▶ _WHAT YOU NEED TO DO_
Start with the first line of the data and end with the line that holds "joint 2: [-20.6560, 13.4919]"; write out each one exactly.

▶ _DATA FOR THE TASK_
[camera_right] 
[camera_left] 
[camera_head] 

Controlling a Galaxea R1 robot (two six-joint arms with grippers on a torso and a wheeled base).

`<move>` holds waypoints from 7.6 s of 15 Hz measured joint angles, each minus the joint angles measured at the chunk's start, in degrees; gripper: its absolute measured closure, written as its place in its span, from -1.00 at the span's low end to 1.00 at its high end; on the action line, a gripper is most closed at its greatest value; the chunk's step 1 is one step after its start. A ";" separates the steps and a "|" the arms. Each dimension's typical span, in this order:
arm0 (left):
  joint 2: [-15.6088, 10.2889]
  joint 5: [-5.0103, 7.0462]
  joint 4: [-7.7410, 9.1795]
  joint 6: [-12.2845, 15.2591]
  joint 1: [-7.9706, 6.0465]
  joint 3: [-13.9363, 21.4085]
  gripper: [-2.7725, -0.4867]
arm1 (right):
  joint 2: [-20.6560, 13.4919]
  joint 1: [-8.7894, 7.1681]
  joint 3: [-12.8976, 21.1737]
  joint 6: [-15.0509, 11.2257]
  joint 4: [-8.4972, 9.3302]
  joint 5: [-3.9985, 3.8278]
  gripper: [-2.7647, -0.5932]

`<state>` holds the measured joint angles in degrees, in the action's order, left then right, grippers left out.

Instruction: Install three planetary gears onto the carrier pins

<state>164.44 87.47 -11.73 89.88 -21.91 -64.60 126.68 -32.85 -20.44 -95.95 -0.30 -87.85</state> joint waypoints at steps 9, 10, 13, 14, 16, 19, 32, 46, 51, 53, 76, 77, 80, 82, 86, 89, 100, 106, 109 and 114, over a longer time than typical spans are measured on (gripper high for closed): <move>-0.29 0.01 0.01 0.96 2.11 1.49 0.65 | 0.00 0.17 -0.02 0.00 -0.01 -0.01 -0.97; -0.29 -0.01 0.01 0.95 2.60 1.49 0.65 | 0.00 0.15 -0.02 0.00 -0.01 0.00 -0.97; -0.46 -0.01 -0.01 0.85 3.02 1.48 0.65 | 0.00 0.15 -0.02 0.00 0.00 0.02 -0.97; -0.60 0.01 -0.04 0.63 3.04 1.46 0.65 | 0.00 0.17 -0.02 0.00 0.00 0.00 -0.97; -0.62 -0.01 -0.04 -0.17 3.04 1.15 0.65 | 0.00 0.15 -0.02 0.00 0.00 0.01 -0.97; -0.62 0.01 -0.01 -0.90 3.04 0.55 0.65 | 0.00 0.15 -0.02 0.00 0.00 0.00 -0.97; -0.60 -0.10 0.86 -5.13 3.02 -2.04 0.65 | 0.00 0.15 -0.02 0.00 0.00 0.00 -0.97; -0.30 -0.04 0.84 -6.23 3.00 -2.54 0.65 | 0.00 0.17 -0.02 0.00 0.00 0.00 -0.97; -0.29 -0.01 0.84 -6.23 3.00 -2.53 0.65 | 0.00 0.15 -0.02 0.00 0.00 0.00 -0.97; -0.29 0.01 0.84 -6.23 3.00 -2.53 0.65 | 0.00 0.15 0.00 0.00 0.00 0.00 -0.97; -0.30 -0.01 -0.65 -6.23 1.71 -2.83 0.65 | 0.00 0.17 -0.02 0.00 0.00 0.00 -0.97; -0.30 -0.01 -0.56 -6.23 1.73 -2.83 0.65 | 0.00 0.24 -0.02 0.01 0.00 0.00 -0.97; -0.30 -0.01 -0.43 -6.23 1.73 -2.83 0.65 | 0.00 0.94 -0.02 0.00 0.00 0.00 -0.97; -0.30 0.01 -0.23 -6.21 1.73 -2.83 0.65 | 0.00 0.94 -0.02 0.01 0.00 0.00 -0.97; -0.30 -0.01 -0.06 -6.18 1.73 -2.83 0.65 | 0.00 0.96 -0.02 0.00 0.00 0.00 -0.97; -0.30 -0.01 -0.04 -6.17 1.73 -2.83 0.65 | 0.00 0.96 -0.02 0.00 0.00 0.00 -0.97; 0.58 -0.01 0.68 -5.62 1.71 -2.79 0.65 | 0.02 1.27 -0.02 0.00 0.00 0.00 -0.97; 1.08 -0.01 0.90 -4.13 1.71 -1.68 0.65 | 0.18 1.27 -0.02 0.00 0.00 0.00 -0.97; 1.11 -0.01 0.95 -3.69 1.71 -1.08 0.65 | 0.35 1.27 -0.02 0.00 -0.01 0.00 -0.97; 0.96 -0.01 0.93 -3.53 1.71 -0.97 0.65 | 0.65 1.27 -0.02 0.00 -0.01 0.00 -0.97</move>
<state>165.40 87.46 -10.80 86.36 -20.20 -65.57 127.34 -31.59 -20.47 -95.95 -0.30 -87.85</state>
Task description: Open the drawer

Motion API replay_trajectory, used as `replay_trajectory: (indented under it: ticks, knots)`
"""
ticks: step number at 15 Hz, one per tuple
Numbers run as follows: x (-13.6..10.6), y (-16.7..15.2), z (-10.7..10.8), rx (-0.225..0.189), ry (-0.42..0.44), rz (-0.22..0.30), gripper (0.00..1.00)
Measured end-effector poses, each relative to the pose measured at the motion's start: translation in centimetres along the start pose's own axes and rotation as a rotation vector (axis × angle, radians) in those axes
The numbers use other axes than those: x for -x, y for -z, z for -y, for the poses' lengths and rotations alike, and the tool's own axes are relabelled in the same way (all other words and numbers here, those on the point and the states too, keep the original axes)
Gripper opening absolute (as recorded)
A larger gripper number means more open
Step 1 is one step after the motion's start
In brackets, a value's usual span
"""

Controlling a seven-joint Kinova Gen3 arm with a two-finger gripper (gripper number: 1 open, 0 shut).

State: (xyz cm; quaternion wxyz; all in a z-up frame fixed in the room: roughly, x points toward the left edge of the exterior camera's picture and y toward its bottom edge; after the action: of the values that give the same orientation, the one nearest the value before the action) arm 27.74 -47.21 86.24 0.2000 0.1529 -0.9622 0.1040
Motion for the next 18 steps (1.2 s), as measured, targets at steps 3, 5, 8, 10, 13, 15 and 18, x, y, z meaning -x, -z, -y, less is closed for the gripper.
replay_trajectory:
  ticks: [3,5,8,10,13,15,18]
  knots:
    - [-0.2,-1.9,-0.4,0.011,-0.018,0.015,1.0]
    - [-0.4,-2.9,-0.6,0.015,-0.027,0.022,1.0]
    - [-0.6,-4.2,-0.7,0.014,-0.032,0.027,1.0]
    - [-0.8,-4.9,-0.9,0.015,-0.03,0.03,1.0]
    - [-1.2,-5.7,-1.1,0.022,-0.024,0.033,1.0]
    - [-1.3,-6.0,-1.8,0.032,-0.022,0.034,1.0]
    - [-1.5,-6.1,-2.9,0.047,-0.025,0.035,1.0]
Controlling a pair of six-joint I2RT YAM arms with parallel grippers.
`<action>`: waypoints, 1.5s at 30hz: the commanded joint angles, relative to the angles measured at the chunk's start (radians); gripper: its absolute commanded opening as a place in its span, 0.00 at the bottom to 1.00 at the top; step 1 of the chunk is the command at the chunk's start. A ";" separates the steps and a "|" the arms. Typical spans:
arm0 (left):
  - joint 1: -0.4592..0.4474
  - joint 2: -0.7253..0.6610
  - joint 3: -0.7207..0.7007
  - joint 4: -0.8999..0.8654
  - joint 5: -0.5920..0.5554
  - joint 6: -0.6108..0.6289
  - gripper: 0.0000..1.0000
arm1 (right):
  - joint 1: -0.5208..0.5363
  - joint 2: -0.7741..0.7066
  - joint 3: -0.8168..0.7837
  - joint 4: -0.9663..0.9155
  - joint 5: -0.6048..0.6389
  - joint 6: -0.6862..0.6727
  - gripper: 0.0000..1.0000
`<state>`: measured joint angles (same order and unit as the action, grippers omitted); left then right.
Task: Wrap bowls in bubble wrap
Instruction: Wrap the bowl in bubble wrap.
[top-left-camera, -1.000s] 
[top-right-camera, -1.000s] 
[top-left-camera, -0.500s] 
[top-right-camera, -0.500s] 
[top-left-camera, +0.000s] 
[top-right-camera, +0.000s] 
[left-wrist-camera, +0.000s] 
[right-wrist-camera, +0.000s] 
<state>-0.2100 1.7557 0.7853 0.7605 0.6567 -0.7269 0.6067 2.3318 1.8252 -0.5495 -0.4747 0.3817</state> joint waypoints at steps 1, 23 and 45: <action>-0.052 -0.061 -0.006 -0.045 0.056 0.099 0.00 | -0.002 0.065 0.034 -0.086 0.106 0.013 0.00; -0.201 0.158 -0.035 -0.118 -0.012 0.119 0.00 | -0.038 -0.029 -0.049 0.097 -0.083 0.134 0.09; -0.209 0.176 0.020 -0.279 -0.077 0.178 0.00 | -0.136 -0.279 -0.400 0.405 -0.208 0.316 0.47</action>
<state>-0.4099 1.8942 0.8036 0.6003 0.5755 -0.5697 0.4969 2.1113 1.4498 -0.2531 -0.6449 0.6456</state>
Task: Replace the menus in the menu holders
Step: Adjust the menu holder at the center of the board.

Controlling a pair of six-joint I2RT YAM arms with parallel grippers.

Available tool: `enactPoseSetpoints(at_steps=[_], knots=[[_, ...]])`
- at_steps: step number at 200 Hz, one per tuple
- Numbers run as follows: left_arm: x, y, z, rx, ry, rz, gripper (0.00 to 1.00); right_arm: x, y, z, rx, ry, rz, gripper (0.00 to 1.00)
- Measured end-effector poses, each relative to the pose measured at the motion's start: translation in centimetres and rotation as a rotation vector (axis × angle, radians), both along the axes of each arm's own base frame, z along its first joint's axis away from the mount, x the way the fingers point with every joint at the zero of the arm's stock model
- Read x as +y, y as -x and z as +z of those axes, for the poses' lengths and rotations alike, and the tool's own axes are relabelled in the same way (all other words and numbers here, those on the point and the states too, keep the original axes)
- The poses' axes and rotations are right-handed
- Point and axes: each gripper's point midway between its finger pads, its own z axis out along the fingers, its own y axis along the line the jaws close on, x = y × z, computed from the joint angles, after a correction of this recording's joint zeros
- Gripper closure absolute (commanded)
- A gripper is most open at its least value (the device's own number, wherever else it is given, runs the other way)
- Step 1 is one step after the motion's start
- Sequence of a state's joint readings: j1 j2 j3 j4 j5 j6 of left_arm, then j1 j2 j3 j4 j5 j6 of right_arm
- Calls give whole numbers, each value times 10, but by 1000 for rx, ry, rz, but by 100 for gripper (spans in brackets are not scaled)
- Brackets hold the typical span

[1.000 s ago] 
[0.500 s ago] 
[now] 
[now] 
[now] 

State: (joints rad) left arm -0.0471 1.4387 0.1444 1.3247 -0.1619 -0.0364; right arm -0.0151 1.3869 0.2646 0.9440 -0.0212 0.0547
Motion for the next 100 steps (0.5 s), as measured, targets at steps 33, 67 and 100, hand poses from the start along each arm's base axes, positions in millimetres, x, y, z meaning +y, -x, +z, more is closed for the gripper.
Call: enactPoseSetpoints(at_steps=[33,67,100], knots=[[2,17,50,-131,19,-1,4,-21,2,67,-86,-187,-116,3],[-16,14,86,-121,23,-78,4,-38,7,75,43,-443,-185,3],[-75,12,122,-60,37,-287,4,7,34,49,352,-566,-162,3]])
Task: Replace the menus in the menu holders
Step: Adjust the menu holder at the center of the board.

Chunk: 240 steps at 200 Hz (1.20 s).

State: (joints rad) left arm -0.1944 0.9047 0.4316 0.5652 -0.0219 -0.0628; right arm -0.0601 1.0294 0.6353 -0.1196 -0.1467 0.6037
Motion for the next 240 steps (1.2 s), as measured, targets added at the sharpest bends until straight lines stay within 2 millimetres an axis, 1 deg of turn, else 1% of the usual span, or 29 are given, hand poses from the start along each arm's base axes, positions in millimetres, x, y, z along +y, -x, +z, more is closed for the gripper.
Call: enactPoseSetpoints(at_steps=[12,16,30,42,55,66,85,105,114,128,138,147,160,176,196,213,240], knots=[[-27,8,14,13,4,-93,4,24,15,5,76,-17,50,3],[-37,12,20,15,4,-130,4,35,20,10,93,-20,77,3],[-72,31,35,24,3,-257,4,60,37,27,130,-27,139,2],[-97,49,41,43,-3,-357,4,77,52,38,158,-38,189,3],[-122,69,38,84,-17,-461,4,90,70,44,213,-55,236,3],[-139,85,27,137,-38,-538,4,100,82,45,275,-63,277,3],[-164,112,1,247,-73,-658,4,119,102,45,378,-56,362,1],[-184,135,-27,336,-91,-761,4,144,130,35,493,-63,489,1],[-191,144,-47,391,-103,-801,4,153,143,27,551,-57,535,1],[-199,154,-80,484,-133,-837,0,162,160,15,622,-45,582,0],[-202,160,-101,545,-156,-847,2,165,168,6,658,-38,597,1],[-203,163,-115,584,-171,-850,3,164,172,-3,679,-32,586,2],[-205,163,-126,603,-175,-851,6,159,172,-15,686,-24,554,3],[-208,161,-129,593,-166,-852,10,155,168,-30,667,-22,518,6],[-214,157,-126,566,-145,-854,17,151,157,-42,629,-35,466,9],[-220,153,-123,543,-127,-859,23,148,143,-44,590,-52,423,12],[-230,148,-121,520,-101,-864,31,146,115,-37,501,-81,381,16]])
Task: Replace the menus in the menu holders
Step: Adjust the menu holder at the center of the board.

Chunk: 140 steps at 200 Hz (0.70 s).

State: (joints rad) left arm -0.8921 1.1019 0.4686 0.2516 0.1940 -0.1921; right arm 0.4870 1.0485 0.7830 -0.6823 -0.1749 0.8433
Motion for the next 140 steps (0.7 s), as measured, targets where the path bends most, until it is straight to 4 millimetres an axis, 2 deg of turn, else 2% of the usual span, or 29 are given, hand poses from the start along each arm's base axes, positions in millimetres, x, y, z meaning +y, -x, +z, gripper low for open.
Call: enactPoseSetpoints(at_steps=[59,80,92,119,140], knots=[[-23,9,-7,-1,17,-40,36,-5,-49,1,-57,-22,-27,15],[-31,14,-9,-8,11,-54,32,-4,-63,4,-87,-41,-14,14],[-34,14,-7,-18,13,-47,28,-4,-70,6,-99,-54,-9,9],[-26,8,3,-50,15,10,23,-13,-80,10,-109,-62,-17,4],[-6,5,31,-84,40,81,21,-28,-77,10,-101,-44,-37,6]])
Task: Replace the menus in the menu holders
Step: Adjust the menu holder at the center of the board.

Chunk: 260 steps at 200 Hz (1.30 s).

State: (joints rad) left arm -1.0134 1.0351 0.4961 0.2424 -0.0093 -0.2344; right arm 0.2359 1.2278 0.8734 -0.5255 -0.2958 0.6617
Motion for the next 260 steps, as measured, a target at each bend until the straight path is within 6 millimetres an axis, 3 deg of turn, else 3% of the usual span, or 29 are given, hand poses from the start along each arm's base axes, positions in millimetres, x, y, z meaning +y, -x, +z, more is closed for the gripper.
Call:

▶ _OUTPUT BELOW_
[camera_right] 
[camera_left] 
[camera_head] 

Controlling a Galaxea R1 robot (two six-joint arms with grippers on a torso and a wheeled base).

`<move>` holds waypoints from 7.6 s of 15 Hz measured joint angles, each minus the joint angles measured at the chunk's start, in degrees; gripper: its absolute measured closure, written as its place in its span, from -1.00 at the span's low end to 1.00 at its high end; on the action line, a gripper is most closed at its greatest value; the chunk's step 1 is one step after its start. A ";" separates the steps and a "|" the arms. Each dimension's typical span, in this order:
arm0 (left):
  joint 2: [-15.6088, 10.2889]
  joint 5: [-5.0103, 7.0462]
  joint 4: [-7.7410, 9.1795]
  joint 6: [-12.2845, 15.2591]
  joint 1: [-7.9706, 6.0465]
  joint 3: [-13.9363, 21.4085]
  gripper: [-2.7725, -0.4867]
arm1 (right):
  joint 2: [-20.6560, 13.4919]

Nothing more is needed for this answer.